* WHAT YOU NEED TO DO
Filter these entries, keeping only lines that hold the word "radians".

* TASK INPUTS

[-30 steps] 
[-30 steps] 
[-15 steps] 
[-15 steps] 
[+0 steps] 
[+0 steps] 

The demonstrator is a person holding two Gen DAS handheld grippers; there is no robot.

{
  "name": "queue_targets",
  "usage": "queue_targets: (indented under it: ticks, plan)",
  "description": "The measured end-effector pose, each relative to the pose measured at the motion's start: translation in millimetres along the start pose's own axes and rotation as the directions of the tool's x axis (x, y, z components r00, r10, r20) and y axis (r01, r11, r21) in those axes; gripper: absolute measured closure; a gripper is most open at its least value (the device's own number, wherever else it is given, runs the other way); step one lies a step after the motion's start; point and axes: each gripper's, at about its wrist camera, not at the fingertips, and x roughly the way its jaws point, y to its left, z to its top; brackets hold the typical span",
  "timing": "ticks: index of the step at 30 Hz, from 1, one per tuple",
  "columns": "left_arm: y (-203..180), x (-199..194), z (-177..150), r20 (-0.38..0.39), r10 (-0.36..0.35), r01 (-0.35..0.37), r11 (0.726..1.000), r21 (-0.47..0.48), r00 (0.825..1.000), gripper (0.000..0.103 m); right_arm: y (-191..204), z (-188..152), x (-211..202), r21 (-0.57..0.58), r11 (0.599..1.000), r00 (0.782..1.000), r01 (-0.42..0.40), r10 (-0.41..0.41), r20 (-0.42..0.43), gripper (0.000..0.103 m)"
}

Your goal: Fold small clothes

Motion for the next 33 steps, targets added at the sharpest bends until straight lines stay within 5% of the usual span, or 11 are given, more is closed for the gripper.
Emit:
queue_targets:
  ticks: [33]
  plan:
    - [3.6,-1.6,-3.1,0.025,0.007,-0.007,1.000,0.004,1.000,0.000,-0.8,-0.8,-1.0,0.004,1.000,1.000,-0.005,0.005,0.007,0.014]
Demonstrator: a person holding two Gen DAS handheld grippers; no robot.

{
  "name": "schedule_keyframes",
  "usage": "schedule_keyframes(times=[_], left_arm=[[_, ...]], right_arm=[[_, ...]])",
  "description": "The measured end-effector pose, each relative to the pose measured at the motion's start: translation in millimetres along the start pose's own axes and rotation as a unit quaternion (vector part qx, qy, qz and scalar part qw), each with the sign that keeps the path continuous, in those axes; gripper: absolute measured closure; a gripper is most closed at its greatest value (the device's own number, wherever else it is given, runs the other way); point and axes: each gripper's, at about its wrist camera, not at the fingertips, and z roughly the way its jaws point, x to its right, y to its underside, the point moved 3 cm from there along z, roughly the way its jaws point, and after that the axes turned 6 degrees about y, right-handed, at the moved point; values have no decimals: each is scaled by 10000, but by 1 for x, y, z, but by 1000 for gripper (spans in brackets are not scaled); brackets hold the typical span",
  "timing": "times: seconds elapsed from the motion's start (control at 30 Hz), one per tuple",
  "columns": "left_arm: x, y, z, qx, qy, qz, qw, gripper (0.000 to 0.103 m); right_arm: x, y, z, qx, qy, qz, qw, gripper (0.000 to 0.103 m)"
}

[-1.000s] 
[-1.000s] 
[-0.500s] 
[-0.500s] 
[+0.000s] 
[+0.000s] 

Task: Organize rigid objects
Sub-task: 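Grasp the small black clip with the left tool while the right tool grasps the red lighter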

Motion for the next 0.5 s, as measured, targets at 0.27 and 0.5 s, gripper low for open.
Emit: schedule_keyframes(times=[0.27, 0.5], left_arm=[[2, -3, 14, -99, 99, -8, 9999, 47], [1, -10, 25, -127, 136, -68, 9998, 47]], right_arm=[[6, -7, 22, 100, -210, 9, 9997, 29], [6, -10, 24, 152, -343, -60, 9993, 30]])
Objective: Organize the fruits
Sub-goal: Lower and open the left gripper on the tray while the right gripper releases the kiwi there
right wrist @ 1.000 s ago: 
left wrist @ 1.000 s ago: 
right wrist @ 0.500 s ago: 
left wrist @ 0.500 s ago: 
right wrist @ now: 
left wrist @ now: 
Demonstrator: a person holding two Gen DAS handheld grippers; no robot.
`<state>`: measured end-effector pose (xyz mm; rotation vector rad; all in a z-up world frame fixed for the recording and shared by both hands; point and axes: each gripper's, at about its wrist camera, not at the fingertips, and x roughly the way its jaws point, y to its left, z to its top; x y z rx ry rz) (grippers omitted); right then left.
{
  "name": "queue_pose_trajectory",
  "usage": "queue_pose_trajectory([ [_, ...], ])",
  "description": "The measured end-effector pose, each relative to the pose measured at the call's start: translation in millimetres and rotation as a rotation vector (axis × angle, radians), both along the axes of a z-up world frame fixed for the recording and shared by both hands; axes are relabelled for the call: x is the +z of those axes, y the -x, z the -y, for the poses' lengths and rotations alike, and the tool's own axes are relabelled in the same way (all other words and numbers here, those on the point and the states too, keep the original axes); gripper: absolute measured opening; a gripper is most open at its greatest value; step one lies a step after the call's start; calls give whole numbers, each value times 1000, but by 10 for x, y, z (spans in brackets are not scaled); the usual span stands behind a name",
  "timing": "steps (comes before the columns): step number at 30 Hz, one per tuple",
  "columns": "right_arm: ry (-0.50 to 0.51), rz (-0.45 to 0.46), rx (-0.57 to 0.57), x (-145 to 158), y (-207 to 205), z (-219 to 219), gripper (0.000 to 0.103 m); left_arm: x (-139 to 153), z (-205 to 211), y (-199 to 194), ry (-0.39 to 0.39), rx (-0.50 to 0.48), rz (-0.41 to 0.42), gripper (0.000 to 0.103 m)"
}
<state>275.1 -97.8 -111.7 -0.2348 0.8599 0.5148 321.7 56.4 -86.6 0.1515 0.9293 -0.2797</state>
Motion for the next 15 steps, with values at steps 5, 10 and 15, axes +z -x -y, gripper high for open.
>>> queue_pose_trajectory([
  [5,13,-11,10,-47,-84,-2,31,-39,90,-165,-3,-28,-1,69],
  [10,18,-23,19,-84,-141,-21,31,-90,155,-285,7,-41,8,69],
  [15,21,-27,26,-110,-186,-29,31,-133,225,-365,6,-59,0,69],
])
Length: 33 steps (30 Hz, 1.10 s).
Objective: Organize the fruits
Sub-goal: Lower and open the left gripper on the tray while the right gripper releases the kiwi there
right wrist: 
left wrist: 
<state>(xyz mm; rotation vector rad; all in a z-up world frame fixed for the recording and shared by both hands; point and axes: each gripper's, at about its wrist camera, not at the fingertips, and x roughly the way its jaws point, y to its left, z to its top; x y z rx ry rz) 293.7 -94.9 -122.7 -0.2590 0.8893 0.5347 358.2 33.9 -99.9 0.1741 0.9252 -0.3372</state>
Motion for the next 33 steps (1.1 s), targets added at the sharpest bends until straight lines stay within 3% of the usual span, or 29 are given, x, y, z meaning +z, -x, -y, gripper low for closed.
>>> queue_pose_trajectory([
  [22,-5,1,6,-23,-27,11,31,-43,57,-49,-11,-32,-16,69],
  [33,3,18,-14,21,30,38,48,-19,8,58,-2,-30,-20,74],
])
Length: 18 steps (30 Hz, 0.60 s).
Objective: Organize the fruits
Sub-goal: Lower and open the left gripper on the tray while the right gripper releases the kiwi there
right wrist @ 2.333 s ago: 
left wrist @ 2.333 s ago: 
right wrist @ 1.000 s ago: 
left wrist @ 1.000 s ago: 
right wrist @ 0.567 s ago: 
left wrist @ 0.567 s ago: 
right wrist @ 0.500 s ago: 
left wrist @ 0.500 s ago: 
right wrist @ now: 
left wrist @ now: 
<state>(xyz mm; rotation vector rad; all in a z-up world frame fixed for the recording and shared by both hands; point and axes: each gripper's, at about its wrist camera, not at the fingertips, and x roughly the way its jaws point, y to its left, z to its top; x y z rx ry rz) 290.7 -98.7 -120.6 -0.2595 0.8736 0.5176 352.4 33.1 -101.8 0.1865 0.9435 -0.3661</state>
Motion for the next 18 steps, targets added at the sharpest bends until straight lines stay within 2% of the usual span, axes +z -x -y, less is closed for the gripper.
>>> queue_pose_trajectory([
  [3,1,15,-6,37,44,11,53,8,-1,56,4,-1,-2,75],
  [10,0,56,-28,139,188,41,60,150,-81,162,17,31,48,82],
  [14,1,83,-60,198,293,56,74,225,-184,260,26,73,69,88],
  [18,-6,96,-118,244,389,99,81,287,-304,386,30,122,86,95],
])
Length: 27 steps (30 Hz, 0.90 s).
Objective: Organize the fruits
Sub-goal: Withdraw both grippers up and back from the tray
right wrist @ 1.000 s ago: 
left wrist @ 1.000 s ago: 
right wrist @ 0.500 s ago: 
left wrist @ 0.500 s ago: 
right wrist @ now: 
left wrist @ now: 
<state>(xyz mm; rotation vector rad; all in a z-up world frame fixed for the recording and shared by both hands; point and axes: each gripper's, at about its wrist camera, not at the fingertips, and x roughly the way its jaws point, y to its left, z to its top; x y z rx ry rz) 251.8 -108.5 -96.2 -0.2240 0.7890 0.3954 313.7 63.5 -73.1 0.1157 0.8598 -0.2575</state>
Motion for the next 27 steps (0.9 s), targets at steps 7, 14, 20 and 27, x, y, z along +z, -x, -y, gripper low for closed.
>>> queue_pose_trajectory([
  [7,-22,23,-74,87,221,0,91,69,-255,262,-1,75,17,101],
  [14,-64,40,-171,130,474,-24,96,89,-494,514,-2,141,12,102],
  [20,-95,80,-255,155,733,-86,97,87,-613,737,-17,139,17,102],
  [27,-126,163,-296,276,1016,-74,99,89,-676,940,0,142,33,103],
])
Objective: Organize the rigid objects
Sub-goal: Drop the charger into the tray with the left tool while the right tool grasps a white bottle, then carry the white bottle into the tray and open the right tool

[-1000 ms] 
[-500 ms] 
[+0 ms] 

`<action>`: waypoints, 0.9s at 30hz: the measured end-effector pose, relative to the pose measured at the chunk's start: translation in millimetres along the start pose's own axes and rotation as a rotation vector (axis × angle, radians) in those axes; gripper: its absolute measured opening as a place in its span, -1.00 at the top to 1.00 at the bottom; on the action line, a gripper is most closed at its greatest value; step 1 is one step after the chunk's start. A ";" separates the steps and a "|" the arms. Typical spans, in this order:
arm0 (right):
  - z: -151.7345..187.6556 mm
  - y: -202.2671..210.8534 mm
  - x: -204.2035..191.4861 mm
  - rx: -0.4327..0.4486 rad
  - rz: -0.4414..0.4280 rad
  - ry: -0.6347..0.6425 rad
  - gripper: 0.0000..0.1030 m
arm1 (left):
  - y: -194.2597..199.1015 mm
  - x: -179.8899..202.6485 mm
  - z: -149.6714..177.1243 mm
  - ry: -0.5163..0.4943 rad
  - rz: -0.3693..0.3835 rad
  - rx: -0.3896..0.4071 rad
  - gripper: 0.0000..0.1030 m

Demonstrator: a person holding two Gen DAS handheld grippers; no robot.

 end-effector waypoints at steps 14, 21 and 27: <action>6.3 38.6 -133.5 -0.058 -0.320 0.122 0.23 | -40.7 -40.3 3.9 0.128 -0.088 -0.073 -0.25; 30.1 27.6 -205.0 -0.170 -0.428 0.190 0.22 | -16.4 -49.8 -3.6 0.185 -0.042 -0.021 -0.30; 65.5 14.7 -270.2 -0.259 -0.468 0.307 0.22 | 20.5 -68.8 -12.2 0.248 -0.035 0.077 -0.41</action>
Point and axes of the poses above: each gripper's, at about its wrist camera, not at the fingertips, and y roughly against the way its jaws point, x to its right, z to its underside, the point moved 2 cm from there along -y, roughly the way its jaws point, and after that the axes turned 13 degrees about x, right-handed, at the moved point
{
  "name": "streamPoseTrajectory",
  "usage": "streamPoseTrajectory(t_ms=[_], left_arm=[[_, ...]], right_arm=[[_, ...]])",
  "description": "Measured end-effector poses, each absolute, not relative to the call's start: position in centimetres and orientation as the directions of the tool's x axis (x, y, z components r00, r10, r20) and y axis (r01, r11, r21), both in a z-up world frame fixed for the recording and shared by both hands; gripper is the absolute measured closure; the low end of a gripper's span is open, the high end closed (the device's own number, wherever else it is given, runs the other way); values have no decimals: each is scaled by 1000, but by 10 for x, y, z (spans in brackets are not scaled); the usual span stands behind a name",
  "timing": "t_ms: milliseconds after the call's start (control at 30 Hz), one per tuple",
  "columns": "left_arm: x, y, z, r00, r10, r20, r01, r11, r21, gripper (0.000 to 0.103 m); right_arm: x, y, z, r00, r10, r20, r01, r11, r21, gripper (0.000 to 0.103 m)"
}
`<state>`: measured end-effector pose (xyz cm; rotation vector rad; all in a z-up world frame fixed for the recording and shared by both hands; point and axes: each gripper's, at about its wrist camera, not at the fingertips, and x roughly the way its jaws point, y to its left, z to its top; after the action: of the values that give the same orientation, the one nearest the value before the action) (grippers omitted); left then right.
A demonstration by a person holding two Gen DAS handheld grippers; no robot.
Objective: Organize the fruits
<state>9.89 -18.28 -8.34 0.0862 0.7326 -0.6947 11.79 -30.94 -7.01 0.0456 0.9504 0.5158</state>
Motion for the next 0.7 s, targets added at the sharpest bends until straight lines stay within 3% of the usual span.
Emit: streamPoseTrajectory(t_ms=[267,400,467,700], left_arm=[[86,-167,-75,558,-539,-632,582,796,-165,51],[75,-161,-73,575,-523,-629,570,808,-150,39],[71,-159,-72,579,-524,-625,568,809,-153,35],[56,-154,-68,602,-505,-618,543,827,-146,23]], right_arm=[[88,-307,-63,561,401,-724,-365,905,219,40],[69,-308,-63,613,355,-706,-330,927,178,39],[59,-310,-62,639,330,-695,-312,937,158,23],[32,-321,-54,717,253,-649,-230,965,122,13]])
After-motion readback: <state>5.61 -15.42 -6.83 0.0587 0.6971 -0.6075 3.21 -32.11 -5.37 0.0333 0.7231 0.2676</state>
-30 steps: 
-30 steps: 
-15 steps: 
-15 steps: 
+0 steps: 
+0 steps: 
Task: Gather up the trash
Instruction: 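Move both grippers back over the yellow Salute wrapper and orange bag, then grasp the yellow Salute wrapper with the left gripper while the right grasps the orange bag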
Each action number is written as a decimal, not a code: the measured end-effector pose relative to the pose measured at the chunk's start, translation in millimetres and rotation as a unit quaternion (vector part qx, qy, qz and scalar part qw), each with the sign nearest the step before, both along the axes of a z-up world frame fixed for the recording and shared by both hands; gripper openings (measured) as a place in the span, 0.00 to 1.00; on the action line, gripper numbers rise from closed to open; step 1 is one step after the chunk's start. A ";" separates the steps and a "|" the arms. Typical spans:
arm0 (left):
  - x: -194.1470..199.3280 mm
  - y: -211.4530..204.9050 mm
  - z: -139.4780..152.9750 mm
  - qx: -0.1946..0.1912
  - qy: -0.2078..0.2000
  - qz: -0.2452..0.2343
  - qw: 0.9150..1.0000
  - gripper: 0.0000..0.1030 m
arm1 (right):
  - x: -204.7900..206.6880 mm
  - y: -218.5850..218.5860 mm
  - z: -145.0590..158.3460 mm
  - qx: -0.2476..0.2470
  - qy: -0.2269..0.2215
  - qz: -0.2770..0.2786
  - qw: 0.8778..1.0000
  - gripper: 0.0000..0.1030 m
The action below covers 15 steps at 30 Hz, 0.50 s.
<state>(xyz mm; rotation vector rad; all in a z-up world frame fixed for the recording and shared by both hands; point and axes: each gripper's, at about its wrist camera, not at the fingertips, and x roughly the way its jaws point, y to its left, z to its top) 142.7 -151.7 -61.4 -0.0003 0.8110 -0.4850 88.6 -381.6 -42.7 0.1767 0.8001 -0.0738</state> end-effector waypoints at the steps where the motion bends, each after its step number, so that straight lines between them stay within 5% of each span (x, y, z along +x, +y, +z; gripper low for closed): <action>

* FINISHED TASK
  "description": "The measured end-effector pose, each relative to the pose measured at the call's start: translation in millimetres and rotation as a rotation vector (axis × angle, radians), both along the axes of a z-up world frame fixed for the recording and shared by both hands; axes are relabelled for the call: x is the +z of those axes, y the -x, z the -y, for the poses' lengths and rotations alike, and the tool's own axes are relabelled in the same way (all other words and numbers here, those on the point and the states too, keep the original axes); gripper: absolute measured opening; a gripper is most open at its greatest value; step one lies a step after the call's start; calls give whole numbers, each value times 1000, but by 10 for x, y, z (spans in brackets are not scaled); the usual span stands behind a name",
`<action>`: waypoints, 0.9s at 30hz: the measured end-effector pose, relative to the pose measured at the chunk's start: translation in millimetres along the start pose's own axes and rotation as a rotation vector (axis × angle, radians) in those axes; gripper: its absolute measured opening as a place in its span, -1.00 at the top to 1.00 at the bottom; on the action line, a gripper is most closed at its greatest value; step 1 is one step after the chunk's start. A ";" separates the steps and a "|" the arms. Typical spans, in this order:

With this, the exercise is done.